Assignment: The result should be every line that contains the word "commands", taken from the material.

[Source material — start]

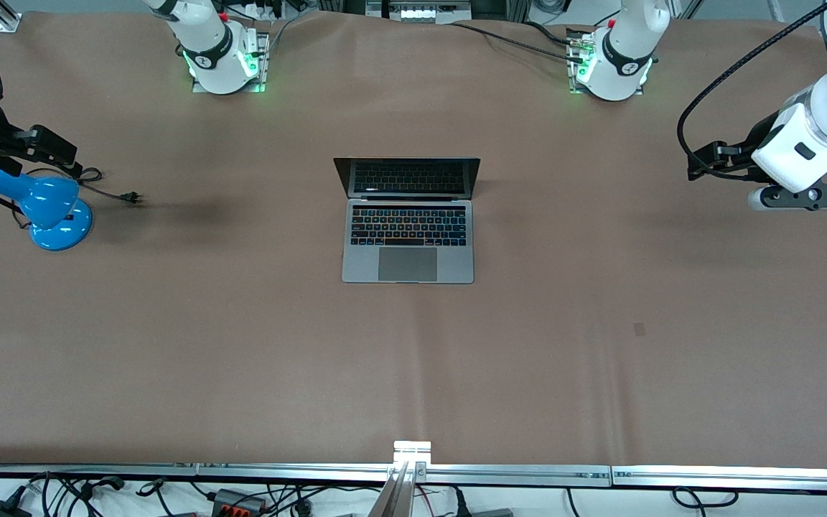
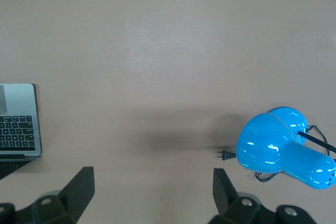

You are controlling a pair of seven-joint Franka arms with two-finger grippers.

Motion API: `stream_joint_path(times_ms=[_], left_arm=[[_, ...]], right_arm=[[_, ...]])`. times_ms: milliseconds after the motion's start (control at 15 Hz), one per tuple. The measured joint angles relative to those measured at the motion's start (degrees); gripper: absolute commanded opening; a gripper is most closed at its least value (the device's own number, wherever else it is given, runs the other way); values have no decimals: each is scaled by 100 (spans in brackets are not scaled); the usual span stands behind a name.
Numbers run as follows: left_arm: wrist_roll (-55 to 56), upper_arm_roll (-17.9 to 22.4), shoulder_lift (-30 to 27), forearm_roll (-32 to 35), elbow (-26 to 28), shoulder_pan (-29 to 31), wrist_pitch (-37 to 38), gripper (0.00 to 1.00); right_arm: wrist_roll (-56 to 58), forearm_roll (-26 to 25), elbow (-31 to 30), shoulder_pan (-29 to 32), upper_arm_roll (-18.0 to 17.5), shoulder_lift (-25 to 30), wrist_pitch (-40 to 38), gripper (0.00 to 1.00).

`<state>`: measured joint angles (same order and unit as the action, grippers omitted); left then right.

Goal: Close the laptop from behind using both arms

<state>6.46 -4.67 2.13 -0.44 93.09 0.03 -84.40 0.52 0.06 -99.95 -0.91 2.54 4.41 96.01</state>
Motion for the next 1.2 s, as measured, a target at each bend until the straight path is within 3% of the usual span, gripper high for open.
stream_joint_path(times_ms=[267,333,400,467,533,1200], left_arm=[[1,0,0,0,0,1,-3,100],[1,0,0,0,0,1,-3,87],[2,0,0,0,0,1,-5,41],[3,0,0,0,0,2,-12,17],[3,0,0,0,0,2,-20,2],[-14,-183,2,-136,153,-94,313,0]], right_arm=[[1,0,-5,0,0,-3,-22,100],[1,0,-5,0,0,-3,-29,81],[2,0,-5,0,0,-3,-35,49],[2,0,-5,0,0,-3,-59,19],[2,0,-5,0,0,-3,-123,2],[-11,1,-7,-1,-4,-13,-302,0]])
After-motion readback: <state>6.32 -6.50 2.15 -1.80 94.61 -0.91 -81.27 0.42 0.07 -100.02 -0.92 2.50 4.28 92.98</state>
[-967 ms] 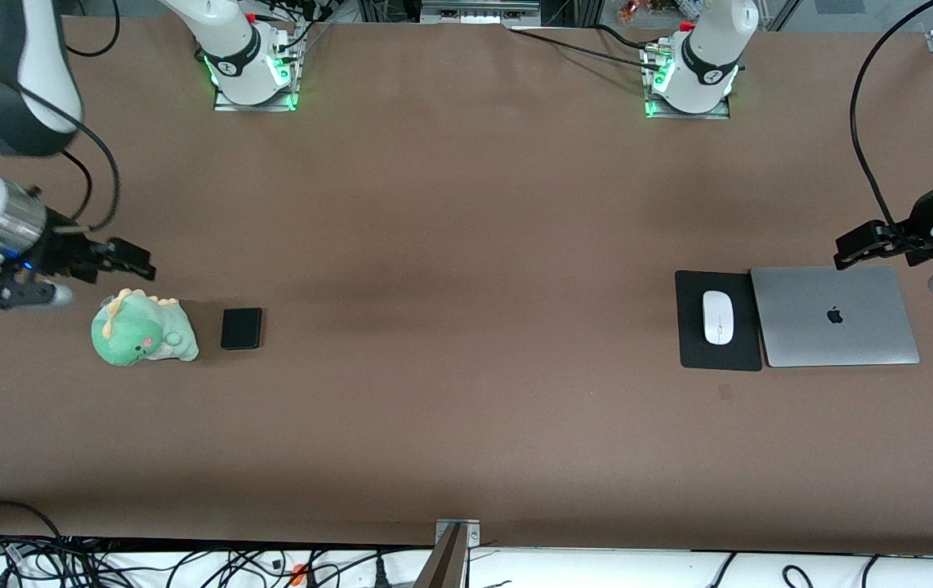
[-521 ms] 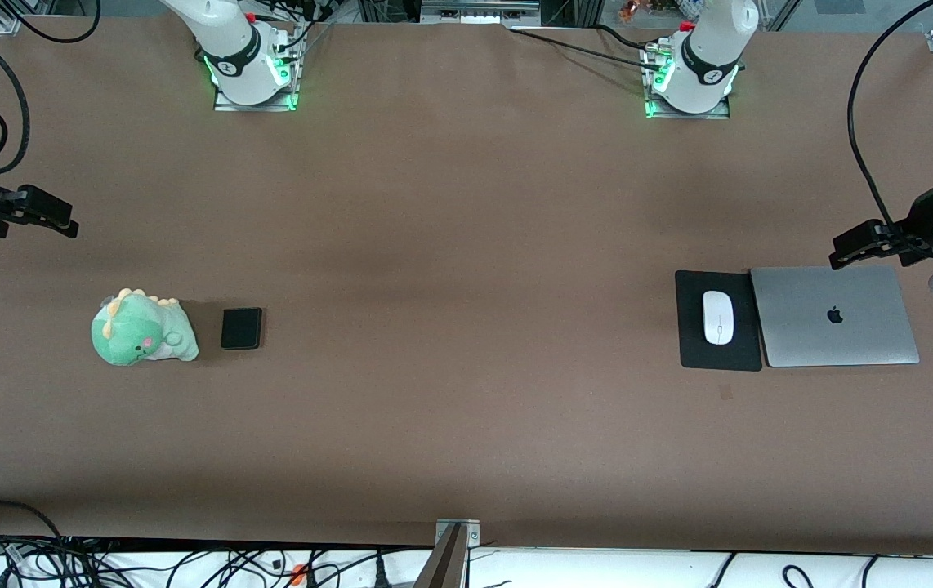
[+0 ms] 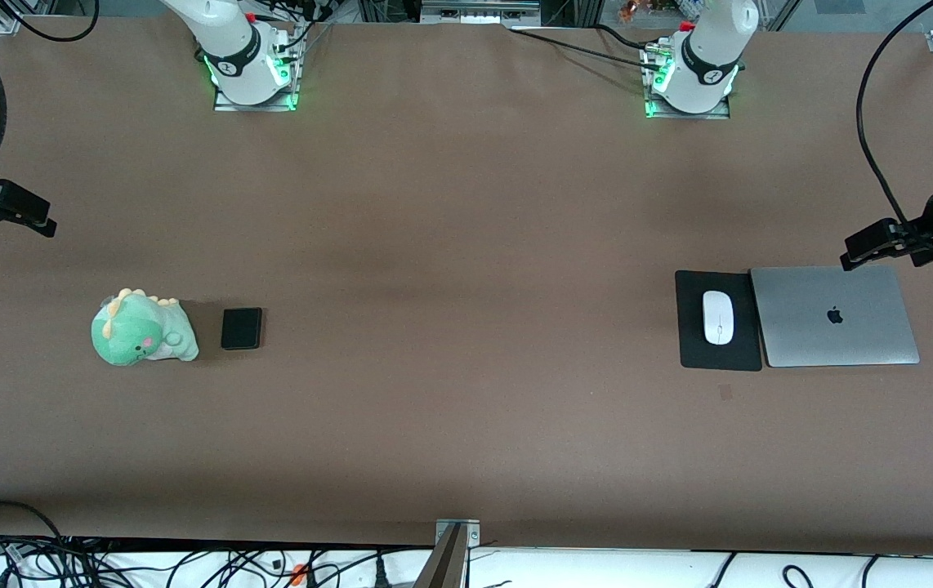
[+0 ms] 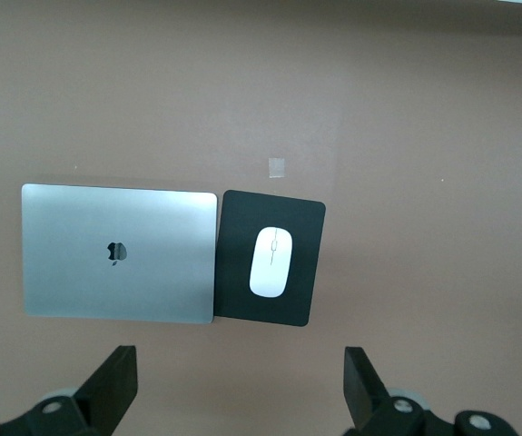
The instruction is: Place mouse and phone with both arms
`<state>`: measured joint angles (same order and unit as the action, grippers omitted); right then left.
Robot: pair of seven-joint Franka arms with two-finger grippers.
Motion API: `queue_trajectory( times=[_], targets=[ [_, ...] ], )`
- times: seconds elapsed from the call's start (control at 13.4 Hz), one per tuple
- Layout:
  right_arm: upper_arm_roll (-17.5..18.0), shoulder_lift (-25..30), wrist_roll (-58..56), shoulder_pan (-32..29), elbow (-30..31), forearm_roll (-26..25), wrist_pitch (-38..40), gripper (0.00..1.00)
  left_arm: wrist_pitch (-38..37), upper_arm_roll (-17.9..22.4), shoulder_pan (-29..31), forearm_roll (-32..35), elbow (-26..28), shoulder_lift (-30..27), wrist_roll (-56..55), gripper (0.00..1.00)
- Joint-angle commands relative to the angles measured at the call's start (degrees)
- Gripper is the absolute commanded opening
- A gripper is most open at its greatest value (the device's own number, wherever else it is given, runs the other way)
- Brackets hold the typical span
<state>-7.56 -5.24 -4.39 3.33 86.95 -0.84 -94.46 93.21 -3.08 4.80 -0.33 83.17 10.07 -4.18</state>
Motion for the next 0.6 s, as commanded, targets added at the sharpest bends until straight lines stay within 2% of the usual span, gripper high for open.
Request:
queue_trajectory(
  times=[0.0, 0.15, 0.52],
  targets=[
    [0.7, 0.8, -0.2, -0.7, -1.5, 0.0, 2.1, 1.00, -0.8, -0.3, 0.6, -0.6, -1.3, 0.2, -0.2, 1.00],
    [0.6, 1.1, 0.2, -0.7, -1.5, -0.1, 5.0, 1.00, -0.9, -0.3, 0.6, -0.5, -1.1, 0.2, -0.3, 1.00],
    [0.5, 1.1, 0.4, -0.7, -1.6, 0.0, 5.2, 1.00, -1.9, -0.3, 0.6, -0.6, -0.8, 0.0, -0.3, 1.00]
  ],
)
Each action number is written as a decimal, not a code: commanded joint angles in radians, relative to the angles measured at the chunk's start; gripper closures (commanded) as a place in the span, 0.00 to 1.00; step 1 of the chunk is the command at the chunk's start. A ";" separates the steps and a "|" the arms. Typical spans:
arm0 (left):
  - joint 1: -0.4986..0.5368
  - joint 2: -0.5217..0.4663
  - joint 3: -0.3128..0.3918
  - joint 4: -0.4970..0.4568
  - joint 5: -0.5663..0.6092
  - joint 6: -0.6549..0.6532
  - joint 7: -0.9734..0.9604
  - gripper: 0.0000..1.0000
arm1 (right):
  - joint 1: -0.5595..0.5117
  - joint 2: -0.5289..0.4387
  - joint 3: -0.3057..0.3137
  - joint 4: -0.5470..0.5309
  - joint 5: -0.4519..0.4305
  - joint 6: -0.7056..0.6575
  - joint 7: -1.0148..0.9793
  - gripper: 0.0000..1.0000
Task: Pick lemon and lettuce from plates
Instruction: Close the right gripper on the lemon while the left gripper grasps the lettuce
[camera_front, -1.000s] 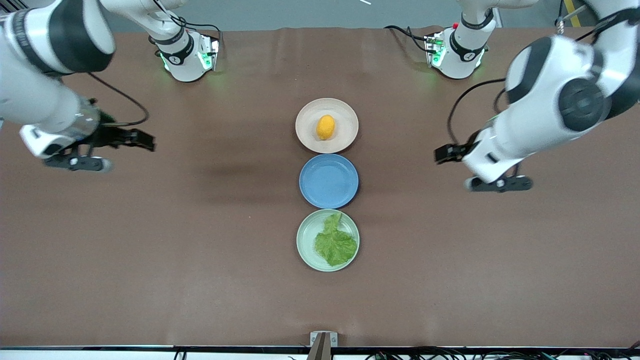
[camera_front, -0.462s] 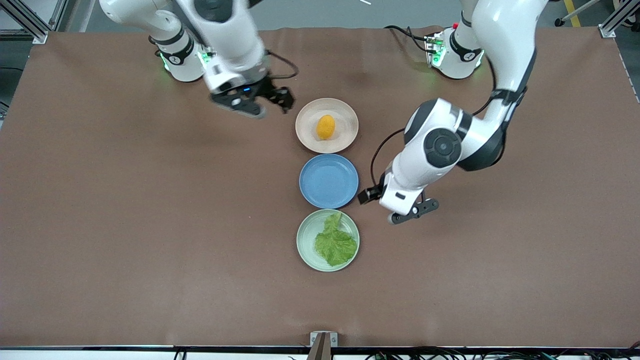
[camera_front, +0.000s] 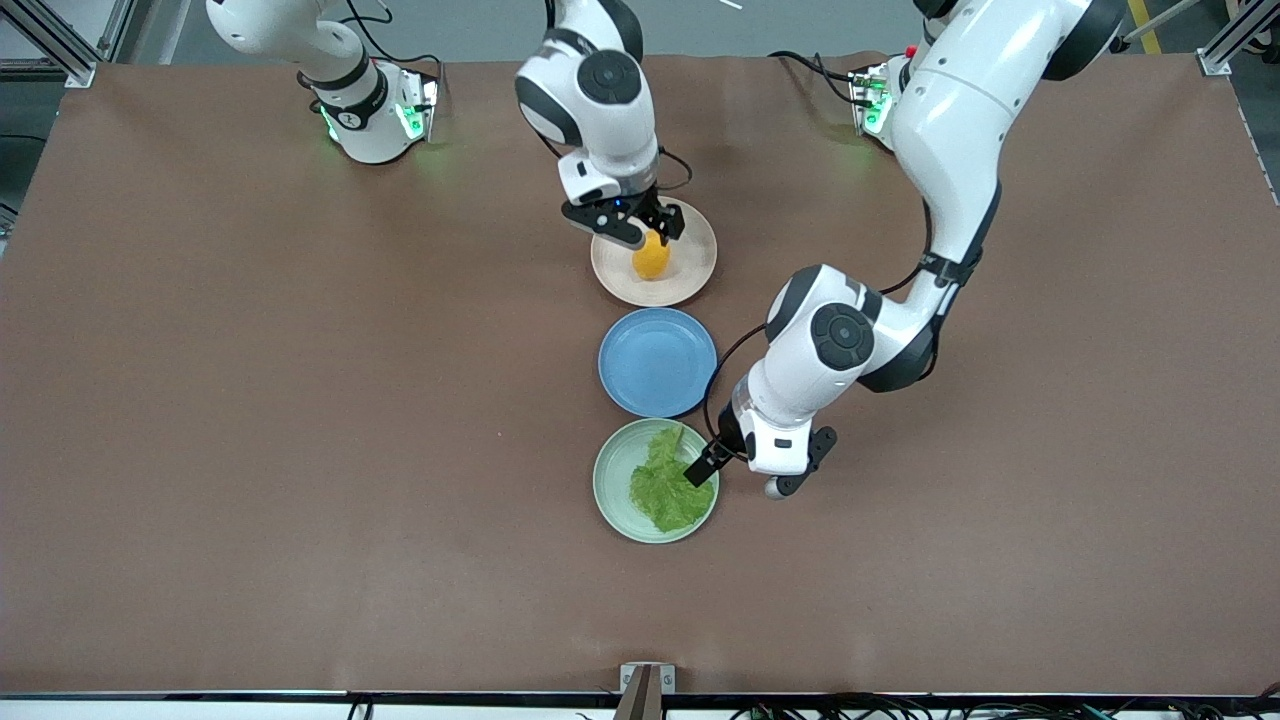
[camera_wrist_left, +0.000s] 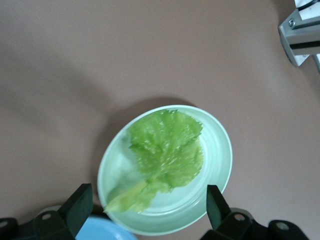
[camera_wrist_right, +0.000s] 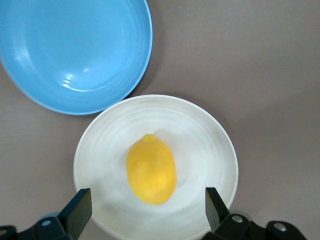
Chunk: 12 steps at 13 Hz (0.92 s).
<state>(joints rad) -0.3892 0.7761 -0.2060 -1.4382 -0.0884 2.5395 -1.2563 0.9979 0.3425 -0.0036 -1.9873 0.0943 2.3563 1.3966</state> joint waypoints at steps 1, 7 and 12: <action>-0.072 0.057 0.059 0.038 0.010 0.070 -0.054 0.00 | 0.034 0.044 -0.018 0.016 -0.027 0.020 0.044 0.00; -0.097 0.126 0.068 0.039 0.012 0.175 -0.055 0.00 | 0.090 0.141 -0.019 0.018 -0.047 0.138 0.108 0.00; -0.105 0.149 0.070 0.039 0.013 0.206 -0.055 0.16 | 0.094 0.167 -0.024 0.027 -0.083 0.140 0.121 0.01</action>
<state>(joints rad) -0.4791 0.9101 -0.1499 -1.4265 -0.0875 2.7347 -1.2941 1.0798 0.5003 -0.0126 -1.9734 0.0392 2.4966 1.4902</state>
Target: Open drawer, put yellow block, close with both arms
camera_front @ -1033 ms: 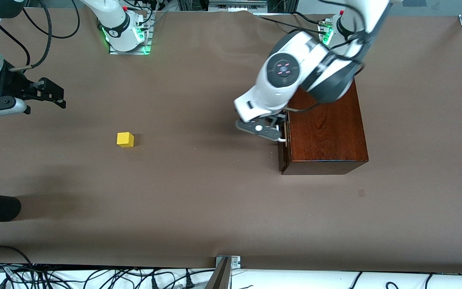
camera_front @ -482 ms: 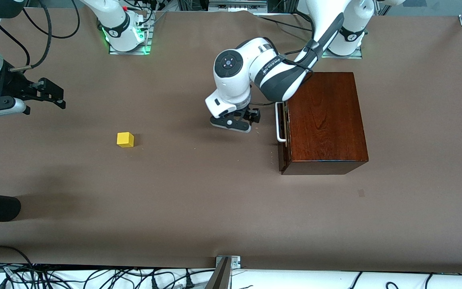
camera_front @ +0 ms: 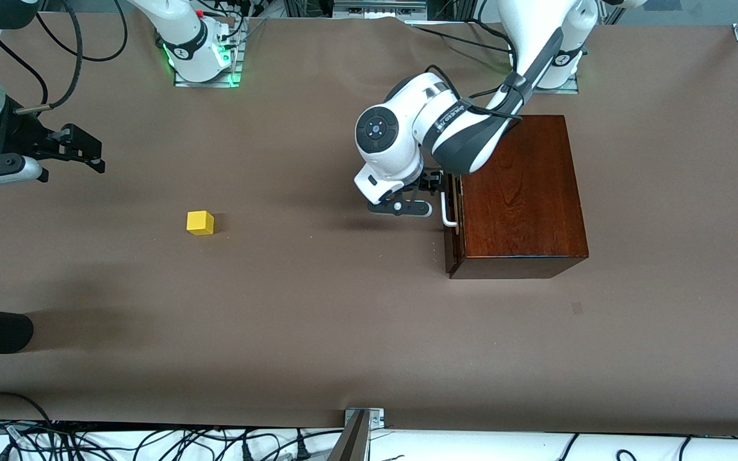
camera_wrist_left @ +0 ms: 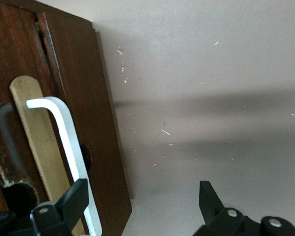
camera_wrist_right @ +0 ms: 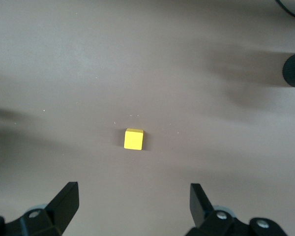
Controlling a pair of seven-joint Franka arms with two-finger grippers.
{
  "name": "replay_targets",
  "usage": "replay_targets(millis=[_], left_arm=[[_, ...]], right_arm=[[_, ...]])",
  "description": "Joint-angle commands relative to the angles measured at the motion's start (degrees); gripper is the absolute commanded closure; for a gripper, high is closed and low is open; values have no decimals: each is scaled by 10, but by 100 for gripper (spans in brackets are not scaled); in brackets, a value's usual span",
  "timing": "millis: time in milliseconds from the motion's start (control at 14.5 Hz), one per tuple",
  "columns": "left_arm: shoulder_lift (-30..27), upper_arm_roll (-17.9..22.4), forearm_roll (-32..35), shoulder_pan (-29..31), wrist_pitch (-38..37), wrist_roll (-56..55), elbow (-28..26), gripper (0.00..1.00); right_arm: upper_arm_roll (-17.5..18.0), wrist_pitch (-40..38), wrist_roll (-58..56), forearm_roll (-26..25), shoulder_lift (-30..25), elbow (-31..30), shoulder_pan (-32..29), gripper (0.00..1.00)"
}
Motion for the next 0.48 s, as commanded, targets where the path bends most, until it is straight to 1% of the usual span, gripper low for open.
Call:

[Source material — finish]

Written reply:
- Joint-angle commands relative to the angles measured at the call's start (degrees)
  "description": "Joint-angle commands relative to the angles measured at the motion's start (degrees); gripper is the absolute commanded closure; for a gripper, high is closed and low is open; values have no decimals: each is scaled by 10, but by 100 for gripper (spans in brackets are not scaled); in brackets, a value's usual span",

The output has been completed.